“The Colony”

Susan Granger’s review of “The Colony” (RLJ/Image Entertainment)

 

Making a quick pit stop in theaters en route to DVD, this dull sci-fi actioner from Canada has all the predictable horror elements, as a band of hapless inhabitants of a devastated Earth struggles to survive in perpetual winter. Apparently, the weather-controlling machines that were built after global warming threatened the planet malfunctioned. As one of the men notes, “One day, it started to snow
– and it never stopped.”

Former military man Briggs (Laurence Fishburne) struggles to maintain some semblance of civilization in the underground bunker known as Colony Seven, while coping with food shortages and an overriding fear of every communicable disease, including the common cold, despite the trigger-happy tendencies of his Army buddy Mason(Bill Paxton). When a garbled distress call comes in from neighboring Colony Five, Briggs trudges out into the icy wasteland on a rescue mission; he’s accompanied by Sam (Kevin Zegers of TV’s “Gossip Girl”) and teenage Graydon (Atticus Mitchell), leaving Sam’s girlfriend Kai (Charlotte Sullivan) in charge.  What they discover is that marauding cannibals are devouring Colony Five’s inhabitants. As they trek back to Colony Seven, they suddenly realize that the feral, ferocious flesh-eaters are following their footprints in the snow – meaning they and their friends will soon have to fight for their lives.

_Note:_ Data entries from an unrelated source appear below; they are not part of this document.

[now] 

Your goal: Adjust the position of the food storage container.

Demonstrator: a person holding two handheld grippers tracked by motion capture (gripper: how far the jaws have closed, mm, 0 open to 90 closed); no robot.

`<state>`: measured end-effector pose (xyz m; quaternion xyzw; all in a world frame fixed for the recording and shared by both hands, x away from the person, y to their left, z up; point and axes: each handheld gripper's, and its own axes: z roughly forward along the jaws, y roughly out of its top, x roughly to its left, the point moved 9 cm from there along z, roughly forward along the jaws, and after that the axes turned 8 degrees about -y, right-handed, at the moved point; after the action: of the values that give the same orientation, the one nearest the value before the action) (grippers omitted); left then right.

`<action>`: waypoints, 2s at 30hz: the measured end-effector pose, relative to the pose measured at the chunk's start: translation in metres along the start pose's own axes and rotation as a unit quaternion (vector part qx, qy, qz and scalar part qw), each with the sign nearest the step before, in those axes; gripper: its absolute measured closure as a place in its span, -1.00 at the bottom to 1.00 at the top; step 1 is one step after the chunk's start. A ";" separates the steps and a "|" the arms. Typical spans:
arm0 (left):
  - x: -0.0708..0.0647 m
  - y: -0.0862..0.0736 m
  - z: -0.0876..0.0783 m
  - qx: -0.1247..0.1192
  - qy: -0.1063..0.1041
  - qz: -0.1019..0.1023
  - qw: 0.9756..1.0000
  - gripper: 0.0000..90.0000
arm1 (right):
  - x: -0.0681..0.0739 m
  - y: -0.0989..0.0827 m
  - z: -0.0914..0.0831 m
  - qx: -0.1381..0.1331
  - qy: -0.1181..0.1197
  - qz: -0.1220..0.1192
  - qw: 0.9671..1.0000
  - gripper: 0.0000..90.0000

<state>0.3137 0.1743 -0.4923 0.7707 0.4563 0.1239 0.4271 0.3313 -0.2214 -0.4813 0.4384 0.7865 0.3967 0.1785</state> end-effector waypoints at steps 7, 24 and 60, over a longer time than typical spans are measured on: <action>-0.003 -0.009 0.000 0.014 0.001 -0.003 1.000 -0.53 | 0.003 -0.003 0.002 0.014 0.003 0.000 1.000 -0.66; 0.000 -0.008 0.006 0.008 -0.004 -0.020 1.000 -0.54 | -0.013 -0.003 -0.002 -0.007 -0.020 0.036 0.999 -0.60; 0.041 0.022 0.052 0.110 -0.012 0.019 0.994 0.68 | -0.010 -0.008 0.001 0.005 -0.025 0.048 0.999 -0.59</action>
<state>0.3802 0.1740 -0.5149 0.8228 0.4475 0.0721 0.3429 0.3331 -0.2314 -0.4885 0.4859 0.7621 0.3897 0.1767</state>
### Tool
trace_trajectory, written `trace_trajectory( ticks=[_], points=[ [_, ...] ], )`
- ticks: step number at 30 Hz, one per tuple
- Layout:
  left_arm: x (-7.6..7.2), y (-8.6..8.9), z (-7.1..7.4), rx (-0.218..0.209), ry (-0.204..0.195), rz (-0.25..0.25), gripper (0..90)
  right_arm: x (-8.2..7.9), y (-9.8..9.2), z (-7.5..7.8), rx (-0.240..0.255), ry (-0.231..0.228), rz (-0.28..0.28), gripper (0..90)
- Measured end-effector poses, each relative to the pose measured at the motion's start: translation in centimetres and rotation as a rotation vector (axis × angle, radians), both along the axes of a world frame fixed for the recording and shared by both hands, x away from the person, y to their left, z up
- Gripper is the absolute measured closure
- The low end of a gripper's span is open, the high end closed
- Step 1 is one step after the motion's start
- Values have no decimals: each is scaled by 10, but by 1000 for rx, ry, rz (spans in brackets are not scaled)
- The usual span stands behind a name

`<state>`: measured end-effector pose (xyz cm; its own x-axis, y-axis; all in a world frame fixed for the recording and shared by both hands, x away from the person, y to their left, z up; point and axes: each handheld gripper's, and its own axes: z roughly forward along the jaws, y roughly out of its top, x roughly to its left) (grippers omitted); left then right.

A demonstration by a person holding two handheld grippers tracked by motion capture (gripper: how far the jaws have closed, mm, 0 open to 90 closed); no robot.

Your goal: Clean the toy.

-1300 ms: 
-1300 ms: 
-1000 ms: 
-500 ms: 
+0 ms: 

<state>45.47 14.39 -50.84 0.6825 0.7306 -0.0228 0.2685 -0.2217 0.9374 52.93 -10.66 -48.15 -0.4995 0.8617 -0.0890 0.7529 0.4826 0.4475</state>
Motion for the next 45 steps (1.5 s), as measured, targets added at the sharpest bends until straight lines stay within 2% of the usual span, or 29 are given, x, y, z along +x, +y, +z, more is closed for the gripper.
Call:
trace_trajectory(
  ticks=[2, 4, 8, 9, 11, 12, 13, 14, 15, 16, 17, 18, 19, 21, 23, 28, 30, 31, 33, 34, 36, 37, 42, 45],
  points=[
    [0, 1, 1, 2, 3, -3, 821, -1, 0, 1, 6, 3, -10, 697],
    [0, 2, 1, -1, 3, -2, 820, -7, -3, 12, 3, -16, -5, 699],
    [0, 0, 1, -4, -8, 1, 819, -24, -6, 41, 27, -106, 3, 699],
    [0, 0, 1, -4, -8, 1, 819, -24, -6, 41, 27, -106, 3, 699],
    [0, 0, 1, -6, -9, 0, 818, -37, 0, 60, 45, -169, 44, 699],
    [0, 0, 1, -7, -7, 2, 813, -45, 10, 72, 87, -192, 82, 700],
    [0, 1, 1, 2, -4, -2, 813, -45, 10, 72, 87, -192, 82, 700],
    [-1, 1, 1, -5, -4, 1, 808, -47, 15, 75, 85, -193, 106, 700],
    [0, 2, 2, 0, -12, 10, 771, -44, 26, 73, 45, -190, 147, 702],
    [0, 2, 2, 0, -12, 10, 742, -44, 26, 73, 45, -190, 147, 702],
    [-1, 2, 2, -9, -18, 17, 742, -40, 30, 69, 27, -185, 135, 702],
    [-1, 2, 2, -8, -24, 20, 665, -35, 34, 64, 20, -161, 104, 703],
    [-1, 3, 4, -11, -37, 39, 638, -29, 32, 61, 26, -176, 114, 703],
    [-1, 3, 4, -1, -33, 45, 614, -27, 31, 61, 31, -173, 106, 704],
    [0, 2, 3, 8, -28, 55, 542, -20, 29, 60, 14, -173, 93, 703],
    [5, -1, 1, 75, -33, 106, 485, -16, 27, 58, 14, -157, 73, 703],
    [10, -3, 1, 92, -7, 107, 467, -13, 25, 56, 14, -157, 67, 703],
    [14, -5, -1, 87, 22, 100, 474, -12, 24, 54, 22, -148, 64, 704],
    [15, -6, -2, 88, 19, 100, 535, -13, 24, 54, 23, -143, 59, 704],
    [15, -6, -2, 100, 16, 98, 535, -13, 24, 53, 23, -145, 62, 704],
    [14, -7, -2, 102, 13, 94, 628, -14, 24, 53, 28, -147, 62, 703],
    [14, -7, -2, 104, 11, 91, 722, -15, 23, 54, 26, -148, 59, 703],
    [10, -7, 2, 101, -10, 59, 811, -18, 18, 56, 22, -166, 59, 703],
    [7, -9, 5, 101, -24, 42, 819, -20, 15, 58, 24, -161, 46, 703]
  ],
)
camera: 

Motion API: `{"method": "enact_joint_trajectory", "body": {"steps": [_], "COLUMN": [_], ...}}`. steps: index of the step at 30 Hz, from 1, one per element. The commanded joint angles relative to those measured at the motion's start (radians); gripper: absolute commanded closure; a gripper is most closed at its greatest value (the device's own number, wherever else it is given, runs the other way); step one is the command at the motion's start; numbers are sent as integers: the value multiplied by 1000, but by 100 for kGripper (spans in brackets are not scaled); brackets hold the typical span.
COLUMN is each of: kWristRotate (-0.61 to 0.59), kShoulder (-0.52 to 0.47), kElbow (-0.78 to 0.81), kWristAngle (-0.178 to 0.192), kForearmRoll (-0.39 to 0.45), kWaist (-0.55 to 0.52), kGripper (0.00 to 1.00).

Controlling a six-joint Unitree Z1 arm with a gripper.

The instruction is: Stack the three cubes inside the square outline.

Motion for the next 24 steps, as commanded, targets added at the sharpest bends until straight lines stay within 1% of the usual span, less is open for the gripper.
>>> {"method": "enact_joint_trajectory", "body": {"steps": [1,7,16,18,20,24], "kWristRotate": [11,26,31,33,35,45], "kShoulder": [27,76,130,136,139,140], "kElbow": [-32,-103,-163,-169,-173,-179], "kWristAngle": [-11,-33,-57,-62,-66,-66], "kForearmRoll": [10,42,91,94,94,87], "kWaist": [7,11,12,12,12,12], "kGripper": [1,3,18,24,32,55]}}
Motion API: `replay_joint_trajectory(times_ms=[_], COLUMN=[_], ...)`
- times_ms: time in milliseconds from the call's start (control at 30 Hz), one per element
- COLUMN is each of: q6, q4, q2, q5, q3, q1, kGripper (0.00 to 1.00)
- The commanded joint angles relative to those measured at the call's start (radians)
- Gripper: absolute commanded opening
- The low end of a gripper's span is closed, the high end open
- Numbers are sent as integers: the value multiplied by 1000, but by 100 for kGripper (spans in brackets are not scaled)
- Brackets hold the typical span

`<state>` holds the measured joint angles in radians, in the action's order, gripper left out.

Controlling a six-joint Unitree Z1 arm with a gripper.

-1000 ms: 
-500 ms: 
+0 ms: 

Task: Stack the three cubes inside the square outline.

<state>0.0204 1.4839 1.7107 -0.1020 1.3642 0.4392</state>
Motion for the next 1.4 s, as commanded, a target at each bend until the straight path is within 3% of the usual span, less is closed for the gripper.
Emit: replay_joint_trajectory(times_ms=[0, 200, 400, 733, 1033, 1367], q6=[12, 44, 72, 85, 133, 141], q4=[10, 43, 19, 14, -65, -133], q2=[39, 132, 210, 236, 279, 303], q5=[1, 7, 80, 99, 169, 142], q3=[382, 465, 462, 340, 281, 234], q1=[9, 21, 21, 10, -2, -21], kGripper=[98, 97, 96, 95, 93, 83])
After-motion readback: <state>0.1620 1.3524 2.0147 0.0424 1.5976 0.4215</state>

Weakly scripted by director Jeff Renfroe, along with Patrick Tarr, Pascal Trottier and Svet Rouskov, it’s derivative and utterly foreseeable – with no surprises.  Fine actors like Laurence Fishburne, Bill Paxton and Kevin Zegers do the best they can with thinly sketched characters that are simply caricatures, while Dru Viergever grimaces as the cruel, pointy-tooted cannibal leader, ominously grunting, “RaRRRR…”. Filmed on a decommissioned NORAD base in Ontario it’s atmospheric and claustrophobic, filled with graphic violence.

On the Granger Movie Gauge of 1 to 10, “The Colony” is a formulaic 4, yet another wannabe post-apocalyptic thriller.